Atlanta was the headquarters of Sun Belt Communications, the owner of WCN. The operator was well-schooled. “Atlanta” meant not only SBC but Richard Corrello, vice-president of the News Group.
“Rich,” Drew said. “Got a humdinger for you. Our man in Johannesburg says the terrorists have blown
up the gold mines.” He looked at his watch. Twenty minutes since his line to Van der Merwe went dead. He couldn’t sit on this story if it was true.
“Are you shitting me?” Corrello, born and bred in Manhattan’s mean streets, did not speak with a southern drawl. “Does anyone else have it?”
“Market’s quiet. Don’t think so. Line went dead while I was talking to Van der Merwe, the guy in Johannesburg.”
“How reliable is this—this Van der Mer-wee?” The way Corrello pronounced the name made it sound like something children were taught to do in the bathroom.
“He’s an Afrikaner, but he’s been pretty straight since we’ve had him, going on six years. Never had any problems.”
“The shit will hit the fan,” Corrello said. He had come up on the newspaper side of SBC, but he knew how volatile instant screen communication had made the commodities markets. “Should we go with it?”

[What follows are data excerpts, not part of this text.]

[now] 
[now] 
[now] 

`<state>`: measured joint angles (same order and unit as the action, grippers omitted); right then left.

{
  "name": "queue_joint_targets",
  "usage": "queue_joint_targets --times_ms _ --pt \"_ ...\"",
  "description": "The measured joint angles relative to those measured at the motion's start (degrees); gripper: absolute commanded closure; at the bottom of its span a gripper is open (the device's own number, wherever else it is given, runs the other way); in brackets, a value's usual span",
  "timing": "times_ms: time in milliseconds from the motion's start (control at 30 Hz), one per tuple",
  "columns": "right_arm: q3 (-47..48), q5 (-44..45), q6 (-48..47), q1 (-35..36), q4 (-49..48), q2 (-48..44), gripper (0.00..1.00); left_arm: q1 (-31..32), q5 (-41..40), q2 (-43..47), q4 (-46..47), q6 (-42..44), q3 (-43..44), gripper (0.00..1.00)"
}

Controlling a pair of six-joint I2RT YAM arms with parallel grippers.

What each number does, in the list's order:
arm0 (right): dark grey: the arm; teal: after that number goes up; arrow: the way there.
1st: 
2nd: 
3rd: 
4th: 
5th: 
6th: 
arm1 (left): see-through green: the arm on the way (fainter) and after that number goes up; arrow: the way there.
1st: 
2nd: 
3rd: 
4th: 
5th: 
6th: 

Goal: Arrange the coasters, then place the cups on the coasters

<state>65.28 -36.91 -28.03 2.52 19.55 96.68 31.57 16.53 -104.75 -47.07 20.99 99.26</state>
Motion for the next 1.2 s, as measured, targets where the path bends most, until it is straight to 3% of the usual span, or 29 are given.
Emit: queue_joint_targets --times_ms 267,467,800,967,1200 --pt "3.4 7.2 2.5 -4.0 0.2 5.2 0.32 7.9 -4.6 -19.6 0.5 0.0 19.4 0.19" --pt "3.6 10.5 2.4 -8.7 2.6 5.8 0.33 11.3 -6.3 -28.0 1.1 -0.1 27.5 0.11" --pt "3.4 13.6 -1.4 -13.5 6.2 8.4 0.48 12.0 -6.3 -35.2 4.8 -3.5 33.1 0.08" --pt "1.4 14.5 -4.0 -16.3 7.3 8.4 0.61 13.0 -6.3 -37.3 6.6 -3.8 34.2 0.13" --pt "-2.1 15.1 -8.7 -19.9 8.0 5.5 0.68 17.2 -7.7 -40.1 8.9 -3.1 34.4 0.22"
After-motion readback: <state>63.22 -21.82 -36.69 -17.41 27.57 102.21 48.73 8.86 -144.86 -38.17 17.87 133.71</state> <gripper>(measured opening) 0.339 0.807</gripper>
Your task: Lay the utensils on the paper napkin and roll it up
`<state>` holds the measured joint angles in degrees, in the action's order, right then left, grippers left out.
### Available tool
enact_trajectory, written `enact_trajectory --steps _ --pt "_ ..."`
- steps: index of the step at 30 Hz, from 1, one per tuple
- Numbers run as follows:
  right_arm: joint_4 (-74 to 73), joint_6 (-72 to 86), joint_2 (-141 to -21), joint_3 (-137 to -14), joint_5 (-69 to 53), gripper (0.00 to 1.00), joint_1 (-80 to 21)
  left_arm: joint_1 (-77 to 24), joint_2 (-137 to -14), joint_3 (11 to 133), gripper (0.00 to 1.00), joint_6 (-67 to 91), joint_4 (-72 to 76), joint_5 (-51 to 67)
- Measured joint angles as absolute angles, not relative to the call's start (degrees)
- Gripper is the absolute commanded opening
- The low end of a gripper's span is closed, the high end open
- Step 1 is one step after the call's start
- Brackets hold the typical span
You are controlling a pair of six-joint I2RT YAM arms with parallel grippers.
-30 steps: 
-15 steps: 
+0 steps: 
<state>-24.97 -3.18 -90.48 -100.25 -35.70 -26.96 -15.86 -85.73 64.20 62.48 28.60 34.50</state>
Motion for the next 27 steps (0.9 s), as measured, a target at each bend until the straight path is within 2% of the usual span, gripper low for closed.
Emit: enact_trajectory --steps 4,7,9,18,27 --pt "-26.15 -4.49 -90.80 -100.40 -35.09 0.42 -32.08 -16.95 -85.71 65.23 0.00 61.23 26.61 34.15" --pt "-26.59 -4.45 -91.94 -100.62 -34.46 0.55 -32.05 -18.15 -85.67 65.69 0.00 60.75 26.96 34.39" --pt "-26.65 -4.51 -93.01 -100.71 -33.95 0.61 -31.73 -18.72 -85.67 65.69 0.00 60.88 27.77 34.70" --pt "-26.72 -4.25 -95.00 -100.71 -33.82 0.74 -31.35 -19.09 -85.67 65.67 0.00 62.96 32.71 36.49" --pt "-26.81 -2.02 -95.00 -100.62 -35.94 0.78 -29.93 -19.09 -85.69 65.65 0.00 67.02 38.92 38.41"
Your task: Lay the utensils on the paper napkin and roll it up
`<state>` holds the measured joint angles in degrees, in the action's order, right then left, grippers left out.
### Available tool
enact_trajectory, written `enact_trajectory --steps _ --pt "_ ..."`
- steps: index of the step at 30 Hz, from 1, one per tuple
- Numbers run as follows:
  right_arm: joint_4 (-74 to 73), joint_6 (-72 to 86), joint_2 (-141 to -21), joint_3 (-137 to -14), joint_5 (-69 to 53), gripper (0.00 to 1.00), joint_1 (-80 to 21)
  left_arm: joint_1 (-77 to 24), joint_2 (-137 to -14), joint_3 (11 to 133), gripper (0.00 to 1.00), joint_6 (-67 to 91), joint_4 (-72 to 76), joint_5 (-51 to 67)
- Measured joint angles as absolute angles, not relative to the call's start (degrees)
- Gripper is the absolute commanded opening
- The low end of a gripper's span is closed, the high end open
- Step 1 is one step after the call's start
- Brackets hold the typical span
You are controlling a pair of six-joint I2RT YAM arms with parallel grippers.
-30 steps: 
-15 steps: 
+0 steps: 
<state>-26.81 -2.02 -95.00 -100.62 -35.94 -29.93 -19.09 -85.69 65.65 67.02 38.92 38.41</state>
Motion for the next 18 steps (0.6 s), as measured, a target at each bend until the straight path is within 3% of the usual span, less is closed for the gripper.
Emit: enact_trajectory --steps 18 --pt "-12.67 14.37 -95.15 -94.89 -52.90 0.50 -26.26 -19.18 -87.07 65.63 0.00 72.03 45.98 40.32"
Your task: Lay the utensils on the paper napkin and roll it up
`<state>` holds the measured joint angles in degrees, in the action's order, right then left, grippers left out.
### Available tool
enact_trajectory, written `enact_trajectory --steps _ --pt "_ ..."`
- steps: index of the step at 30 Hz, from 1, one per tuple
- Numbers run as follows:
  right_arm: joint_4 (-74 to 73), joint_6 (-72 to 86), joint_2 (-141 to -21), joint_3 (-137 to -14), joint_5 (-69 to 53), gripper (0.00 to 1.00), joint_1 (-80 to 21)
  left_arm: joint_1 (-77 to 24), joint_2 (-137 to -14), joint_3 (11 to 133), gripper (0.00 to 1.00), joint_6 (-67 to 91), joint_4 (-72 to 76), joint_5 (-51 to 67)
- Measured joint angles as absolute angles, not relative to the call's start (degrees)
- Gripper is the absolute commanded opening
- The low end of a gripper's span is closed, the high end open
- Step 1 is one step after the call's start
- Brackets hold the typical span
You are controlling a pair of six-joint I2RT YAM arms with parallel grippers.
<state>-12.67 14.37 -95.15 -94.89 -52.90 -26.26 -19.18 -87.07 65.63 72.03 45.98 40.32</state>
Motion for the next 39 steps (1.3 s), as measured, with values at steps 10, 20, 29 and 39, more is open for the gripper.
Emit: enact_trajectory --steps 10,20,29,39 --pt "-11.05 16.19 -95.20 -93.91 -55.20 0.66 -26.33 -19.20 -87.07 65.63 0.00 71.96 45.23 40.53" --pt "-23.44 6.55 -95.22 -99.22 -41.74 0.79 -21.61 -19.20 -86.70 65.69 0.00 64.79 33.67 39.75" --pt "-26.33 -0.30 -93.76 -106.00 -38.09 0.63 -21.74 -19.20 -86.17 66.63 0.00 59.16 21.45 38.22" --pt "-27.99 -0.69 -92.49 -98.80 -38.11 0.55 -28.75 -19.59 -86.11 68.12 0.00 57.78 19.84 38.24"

Drew’s stomach tightened; he had known it would come down to this. “Well, we have to if it’s true.”
“You’re going to have to call it, Drew,” Corrello said. “It’s a tough one, but it’s all yours. You know we rely on you one hundred percent.”
Drew breathed deeply. “I’m trying to get back to Van der Merwe. Lines are jammed or blocked, or something. I’ll make a stab at the embassy, but I can’t hold it too much longer. I’ll let you know.” He hung up. Tom was at the door.
“Gold’s up two-forty,” Tom said, turning back to the slot.
Bastard Preston. “Get me the South African embassy,” Drew told the operator. Damn racists had moved the embassy out to Wimbledon for security reasons. The big building on Trafalgar Square, a monument to the glory of the British Empire, was too obvious a target for terrorists.
He drummed his fingers nervously on the desk, scanning his notes. Extremely reliable underground sources. Went off in a series last night between 3 and 4 a.m. Maybe 80 percent of total S.A. production. ALF likely. Nobody knows. Roadblocks all around the mines in the Rand and Orange Free State. The phone buzzed. “No answer at the embassy,” the operator said.